__SOURCE MATERIAL__.

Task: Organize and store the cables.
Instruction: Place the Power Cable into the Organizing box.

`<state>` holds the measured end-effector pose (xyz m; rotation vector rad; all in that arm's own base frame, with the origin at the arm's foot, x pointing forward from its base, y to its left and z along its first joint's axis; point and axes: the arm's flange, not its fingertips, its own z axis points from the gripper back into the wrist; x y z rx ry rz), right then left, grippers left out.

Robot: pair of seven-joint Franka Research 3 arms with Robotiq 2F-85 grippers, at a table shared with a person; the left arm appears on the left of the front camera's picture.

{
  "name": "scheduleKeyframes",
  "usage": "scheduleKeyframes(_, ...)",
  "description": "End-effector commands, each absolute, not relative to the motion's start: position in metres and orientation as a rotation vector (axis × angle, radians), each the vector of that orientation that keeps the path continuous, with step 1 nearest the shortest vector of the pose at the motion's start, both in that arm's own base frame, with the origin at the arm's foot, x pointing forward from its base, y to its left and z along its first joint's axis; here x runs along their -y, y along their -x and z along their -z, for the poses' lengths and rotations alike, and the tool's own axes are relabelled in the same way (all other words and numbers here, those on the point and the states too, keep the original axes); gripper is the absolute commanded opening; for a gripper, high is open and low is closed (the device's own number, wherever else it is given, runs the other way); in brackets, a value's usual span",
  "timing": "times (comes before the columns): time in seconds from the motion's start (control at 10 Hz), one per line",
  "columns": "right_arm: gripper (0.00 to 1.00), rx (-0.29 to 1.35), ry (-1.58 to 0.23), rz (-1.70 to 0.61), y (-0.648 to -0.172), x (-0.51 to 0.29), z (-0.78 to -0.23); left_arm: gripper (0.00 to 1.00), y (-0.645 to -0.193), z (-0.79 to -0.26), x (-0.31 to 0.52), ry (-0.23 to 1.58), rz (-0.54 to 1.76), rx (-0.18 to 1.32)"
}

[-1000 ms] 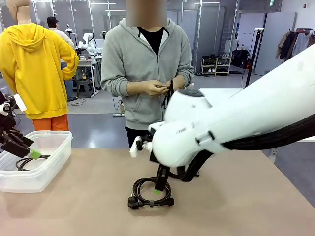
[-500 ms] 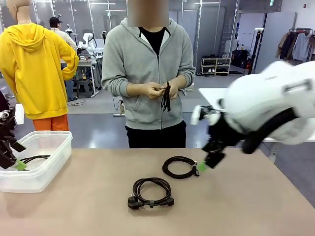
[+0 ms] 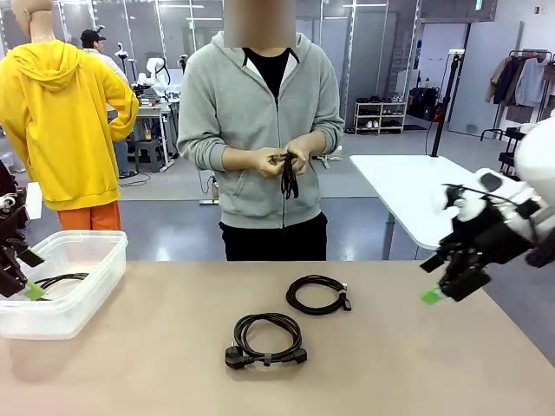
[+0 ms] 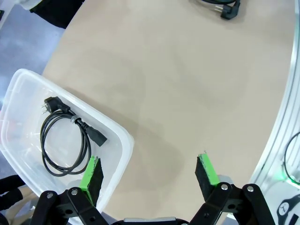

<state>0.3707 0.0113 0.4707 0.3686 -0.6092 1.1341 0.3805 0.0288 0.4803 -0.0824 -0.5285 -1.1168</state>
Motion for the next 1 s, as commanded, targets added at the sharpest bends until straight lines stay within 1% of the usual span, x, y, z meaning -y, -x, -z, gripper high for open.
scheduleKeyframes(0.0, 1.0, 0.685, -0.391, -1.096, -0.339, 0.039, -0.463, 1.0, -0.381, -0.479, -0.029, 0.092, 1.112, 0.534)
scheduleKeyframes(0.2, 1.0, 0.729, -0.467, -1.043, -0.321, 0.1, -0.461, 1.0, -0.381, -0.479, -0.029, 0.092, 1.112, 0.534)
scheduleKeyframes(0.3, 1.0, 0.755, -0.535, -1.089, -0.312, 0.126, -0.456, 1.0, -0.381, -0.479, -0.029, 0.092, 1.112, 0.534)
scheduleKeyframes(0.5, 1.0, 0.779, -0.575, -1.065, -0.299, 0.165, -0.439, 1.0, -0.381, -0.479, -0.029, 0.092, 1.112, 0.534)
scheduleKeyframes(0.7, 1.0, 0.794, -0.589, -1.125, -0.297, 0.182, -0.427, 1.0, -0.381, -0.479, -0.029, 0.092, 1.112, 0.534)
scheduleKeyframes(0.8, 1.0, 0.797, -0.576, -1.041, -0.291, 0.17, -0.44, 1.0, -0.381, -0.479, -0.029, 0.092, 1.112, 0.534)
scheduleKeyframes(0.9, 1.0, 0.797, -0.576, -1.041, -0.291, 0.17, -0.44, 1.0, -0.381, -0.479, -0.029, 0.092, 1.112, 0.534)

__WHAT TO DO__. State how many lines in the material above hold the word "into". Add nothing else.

__RESULT OF THIS TASK__. 2